**Task objective:** Copy out exactly the stretch of the listing below that begins at the line containing "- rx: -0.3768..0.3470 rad" and ends at the line containing "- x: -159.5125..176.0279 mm", and copy nothing outside it.

**Data for processing:**
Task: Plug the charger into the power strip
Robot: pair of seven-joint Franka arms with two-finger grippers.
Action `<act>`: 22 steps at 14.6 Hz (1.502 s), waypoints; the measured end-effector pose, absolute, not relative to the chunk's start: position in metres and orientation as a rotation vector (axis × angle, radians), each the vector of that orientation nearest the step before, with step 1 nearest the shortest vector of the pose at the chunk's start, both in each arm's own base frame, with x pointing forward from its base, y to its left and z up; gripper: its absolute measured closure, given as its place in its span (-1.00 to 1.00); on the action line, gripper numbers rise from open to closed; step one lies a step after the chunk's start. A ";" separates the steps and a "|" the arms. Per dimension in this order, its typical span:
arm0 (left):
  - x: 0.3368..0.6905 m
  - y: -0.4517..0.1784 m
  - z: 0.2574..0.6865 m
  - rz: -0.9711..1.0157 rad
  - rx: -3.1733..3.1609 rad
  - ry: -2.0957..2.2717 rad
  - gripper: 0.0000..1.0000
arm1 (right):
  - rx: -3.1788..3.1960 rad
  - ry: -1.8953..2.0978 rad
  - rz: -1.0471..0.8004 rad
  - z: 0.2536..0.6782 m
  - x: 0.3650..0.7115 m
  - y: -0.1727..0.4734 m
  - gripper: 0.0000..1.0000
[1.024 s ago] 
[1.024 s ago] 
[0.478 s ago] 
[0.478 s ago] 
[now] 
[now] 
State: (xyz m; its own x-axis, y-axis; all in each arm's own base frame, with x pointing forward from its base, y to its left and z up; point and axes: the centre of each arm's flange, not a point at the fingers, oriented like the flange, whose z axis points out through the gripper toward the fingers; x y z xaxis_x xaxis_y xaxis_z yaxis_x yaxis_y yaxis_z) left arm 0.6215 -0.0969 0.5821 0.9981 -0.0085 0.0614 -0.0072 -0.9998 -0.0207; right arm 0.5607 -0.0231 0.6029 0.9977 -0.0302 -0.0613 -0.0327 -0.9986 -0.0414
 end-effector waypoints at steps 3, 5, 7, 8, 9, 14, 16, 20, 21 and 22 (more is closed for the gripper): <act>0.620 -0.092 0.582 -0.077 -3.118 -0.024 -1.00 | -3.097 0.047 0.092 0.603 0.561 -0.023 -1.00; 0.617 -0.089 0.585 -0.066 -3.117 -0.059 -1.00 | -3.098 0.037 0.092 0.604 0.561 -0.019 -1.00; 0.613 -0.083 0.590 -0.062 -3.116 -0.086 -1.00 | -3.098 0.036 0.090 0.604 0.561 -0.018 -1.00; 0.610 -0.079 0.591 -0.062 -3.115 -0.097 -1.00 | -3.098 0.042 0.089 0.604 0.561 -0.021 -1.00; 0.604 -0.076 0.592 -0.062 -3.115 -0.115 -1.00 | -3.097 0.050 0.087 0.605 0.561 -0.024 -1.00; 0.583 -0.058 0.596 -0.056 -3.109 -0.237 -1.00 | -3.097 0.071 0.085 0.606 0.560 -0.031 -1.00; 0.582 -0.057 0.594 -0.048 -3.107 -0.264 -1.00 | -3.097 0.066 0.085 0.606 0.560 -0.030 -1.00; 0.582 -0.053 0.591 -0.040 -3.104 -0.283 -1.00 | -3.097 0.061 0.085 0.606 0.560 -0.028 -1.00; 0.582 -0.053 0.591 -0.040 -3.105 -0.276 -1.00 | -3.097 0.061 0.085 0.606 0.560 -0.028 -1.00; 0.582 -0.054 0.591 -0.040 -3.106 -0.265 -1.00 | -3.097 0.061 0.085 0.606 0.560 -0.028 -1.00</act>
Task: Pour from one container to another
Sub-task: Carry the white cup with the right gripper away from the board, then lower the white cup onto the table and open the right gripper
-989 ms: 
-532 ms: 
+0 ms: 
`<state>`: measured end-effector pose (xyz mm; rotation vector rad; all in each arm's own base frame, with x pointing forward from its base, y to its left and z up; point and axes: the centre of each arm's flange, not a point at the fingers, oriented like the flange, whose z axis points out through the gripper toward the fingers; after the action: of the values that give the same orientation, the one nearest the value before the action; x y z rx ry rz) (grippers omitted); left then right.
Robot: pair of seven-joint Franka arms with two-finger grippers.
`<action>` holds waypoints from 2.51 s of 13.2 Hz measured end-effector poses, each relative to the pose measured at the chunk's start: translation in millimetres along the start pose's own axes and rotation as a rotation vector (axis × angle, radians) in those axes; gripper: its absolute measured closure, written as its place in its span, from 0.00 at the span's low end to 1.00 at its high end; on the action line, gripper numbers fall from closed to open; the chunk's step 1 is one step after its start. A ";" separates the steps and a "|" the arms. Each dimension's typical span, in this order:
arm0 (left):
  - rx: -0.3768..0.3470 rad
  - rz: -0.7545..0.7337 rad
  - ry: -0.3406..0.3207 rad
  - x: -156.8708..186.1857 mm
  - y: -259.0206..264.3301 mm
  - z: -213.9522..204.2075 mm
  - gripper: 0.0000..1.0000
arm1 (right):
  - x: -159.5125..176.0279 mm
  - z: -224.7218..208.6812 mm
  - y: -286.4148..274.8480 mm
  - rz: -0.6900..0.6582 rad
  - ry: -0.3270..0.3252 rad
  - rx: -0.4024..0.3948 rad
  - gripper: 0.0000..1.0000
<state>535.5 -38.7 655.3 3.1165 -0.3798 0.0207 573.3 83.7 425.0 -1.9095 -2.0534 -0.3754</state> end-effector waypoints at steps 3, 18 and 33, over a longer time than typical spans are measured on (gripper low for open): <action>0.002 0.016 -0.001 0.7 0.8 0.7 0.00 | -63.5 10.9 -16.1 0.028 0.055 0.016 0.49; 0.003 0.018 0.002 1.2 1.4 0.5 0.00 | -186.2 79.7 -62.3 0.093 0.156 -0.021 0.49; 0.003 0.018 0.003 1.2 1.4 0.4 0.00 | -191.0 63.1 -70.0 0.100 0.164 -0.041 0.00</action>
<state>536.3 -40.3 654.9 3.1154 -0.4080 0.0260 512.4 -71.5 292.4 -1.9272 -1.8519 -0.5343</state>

**Output of the exercise:**
  - rx: -0.3768..0.3470 rad
  - rz: -0.7545..0.7337 rad
  - ry: -0.3406..0.3207 rad
  - x: -156.8708..186.1857 mm
  - y: -259.0206..264.3301 mm
  - z: -213.9522..204.2075 mm
  - gripper: 0.0000..1.0000
arm1 (right):
  - x: -159.5125..176.0279 mm

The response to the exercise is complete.